私は確かに自分の意思でイエス様を信じたのですが、大いなる力に包まれたことによって、イエス様が神である事が分かったと言うべきかもしれません。
神様がいる、と信じた私には、聖書の話がどんどん素直に入ってきました。
イエス様を信じると、力が注がれる、喜びが注がれる、病気が癒される、問題の解決がある。私の心は新しい期待でいっぱいです。

しかし、心は喜びいっぱいでも、家での現実は悲惨なものでした。

父は、息子の問題に向き合うことができず、お酒や遊びに逃げる現実逃避。しかし、家中のガラス、扉、窓が壊れ、欠片が庭に散乱しているのを目の当たりにすると、正気に戻ったように、父はしゃがみ込みました。

イエス様を信じる前の私は、父に対して、「我が家の問題は父には荷が重すぎる」と勝手に判断し、父に心配、負担をかけないようにと、私は一人で頑張っていました。母には、「母は賢くなんでもできる人」という思いから、もっと頑張れ、もっと頑張れと叱咤激励の連続だったように思います。

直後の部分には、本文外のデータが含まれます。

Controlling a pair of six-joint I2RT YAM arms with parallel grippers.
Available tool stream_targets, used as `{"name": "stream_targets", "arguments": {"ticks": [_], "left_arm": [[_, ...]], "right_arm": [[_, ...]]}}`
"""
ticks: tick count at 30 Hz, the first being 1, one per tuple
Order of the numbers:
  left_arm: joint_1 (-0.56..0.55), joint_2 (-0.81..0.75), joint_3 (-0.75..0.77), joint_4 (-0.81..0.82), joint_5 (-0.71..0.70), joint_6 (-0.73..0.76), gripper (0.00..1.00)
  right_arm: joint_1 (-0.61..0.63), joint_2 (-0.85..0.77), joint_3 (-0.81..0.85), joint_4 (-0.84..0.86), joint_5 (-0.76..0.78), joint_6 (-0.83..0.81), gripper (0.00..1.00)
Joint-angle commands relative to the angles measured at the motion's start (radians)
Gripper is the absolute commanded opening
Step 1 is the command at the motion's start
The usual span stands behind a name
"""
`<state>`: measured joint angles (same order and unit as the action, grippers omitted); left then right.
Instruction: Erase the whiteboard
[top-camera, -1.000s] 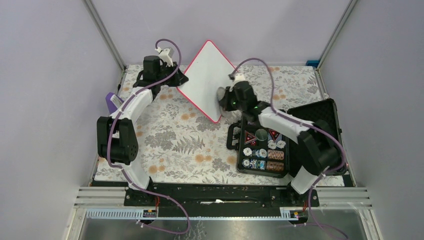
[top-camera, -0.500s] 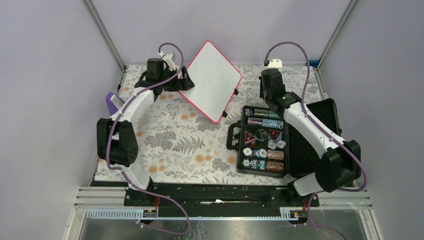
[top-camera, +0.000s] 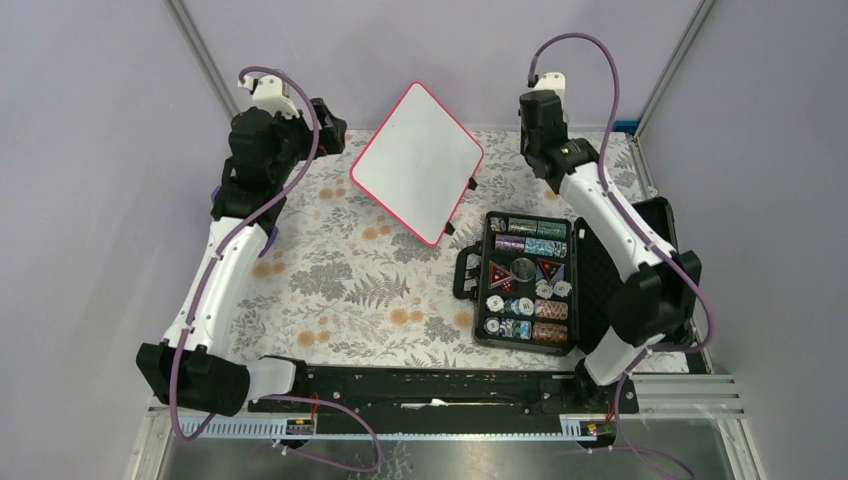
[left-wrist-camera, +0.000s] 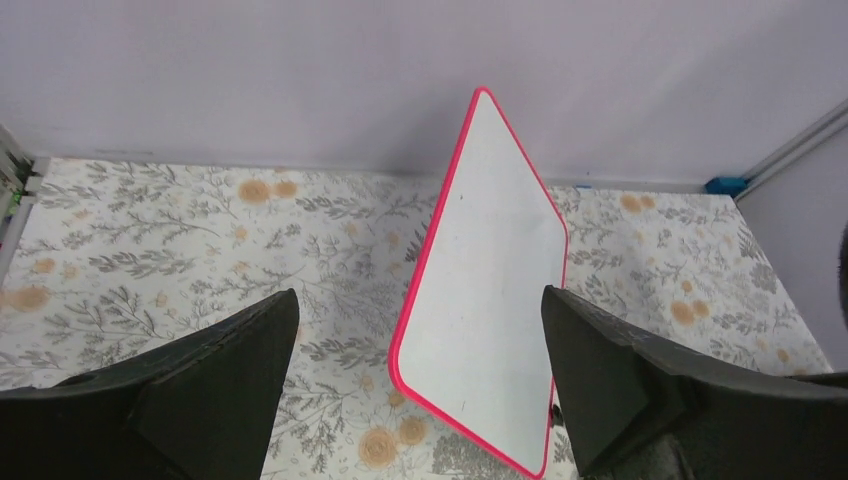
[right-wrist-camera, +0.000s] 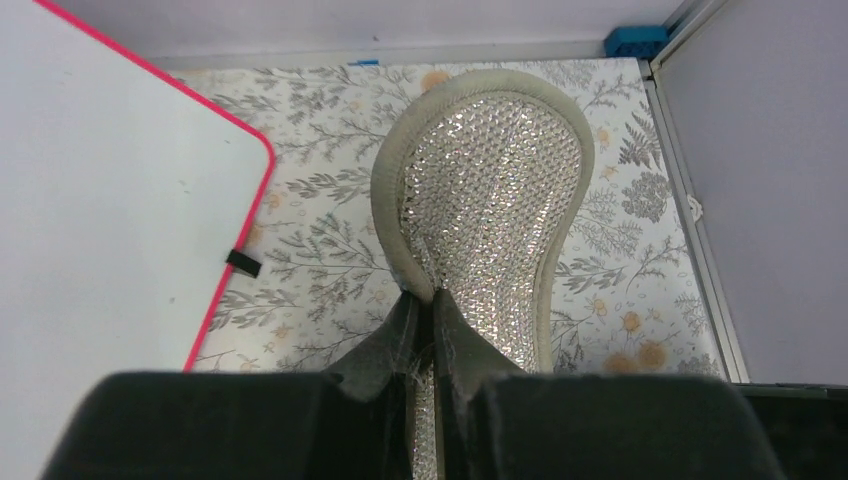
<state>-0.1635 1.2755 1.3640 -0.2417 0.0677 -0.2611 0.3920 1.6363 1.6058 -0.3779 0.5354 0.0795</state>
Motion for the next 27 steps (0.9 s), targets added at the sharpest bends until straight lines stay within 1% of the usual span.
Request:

本当は、弱り果てている人に、叱咤激励なんてしてはなりません。イエス様の愛を知るまでは、私は自分の思いを母にぶつけては、母の悲しみに追いうちをかけていました。また娘でありながら、娘として父を敬うことはせず、父を助けているつもりで実は父の権威を取り除くという罪を犯していました。
しかし、これらの罪に私が気がつくのはもう少し後になってからなのですが。

家中が荒れはてた様子を見て、しゃがみこむ父に、「おとうちゃん、ママがお世話になった教会へ行ってみようよ。」と私はとっさに言いました。父は、夜勤明けで疲れていましたが、一緒に教会へ行くと言ってくれました。車の中で必死に祈りながら、神様に期待しました。父がイエス様を信じればなんとかなる。私が変えられたように、父が変わるように祈りました。

教会では、第一ヨハネ4章から「神は愛」というお話でした。私はずっと泣いていて、父は黙って聞いていました。父は言葉の人ではないのですが、勘の良い人です。集会がおわり、牧師先生が父と私のために祈ってくださって、私たちは家に帰りました。

途中「アッコ、うどんでも食べてく?」と父に言われて、うどん屋さんへ入りました。そこで父が「アッコは教会に行ってんの? 気持ちがすっとすんな。たまにはああいうとこに行くものいいや。」と田舎訛りで言うのでした。 父がイエス様に心を開いている!と希望を持った時でした。

それから、16年、父が救われるのにかかるとは全く知らずに。